Zambia was ranked the 127th safest investment destination in the world in the March 2011 Euromoney Country Risk rankings.
Social protection in ZambiaZambia officially has extensive social protection targeted at low-capacity households, including social assistance (protection) and social insurance programmes (prevention), and programmes to improve economic productivity (promotion). However, these programmes face immense challenges and the actual coverage is very low and, in some cases, actually declining. Some analysts describe the programmes' coverage as patchy and transitory and not especially coherent or logical.
Public works, such as PUSH, and cash transfers are the main instruments used to protect consumption among low-capacity households by providing (1) seasonal safety nets to address cyclical poverty and vulnerability at times of need by offering employment and (2) community assets that are beneficial for productive activities. In practice, however, the programme prioritises food transfers to areas affected by natural disasters where vulnerability is acute and infrastructure development has remained a secondary objective. NGOs also have implemented short-term public works programmes implemented by NGOs, such as CARE's agricultural inputs-for-assets (AICA) programme.

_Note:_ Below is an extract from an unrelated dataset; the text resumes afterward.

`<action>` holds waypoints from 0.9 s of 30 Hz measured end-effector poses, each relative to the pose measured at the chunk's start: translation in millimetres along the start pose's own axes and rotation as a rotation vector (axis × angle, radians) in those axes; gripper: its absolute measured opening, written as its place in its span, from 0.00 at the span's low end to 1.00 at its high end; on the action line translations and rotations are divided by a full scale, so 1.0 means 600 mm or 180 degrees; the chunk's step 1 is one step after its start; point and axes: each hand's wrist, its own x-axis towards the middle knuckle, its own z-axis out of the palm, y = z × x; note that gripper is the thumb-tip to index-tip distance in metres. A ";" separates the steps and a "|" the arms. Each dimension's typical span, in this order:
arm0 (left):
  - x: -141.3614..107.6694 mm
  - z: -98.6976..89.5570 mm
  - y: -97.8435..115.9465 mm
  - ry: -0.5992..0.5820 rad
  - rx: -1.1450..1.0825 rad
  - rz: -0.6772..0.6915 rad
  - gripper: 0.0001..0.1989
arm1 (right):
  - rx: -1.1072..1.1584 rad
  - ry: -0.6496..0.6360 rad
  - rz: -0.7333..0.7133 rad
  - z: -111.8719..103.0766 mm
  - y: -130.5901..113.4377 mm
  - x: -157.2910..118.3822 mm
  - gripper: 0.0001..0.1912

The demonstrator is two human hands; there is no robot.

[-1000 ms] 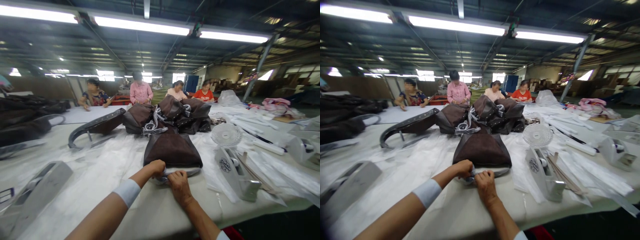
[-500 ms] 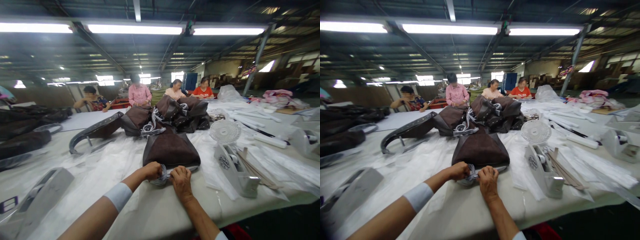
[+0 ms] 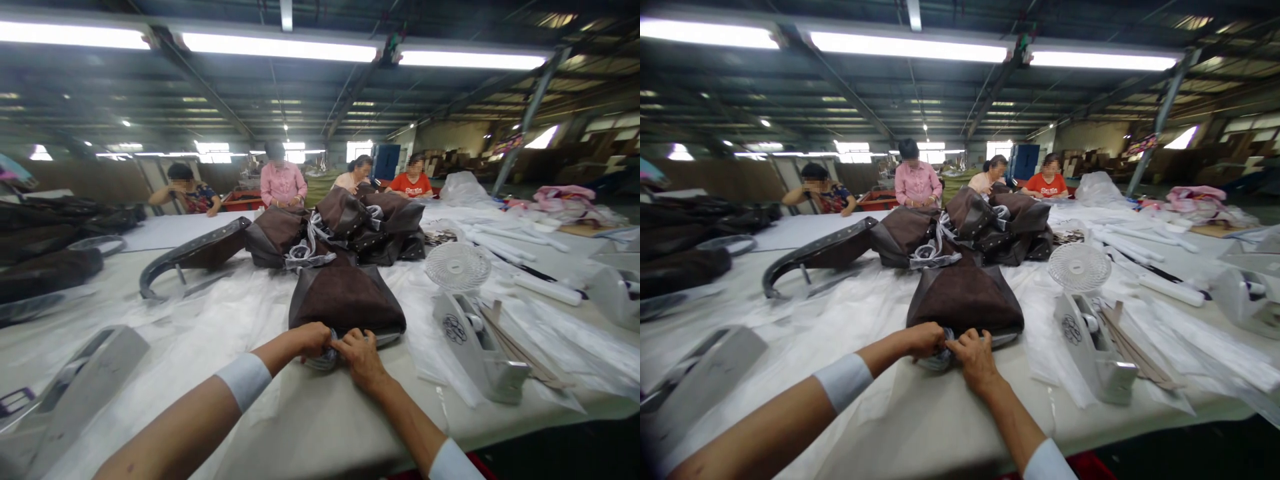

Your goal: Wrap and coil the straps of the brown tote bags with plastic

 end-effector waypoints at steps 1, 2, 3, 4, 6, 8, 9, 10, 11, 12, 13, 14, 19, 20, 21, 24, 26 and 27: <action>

Social insurance initiatives, such as micro-insurance, health insurance and other contributory schemes exist, but these are very limited in their membership. Formal sector workers are protected by well-resourced pension, sickness and disability benefits, but most low-capacity households, especially in rural areas, work outside the formal sector.
The emphasis on protection of the expense of prevention and promotion means that households move out of poverty only very slowly because they are unable to invest in activities that have greater returns. They remain highly at risk of sliding back into poverty and applying negative coping strategies. A balance between protection, prevention and promotion, however can only be achieved through more and consistent resources. Further improvements might also include
improved implementation of existing programmes; and better co-ordination between different implementers and programmes.Social protection for LGBT is non-existent in Zambia and any expression thereof is illegal.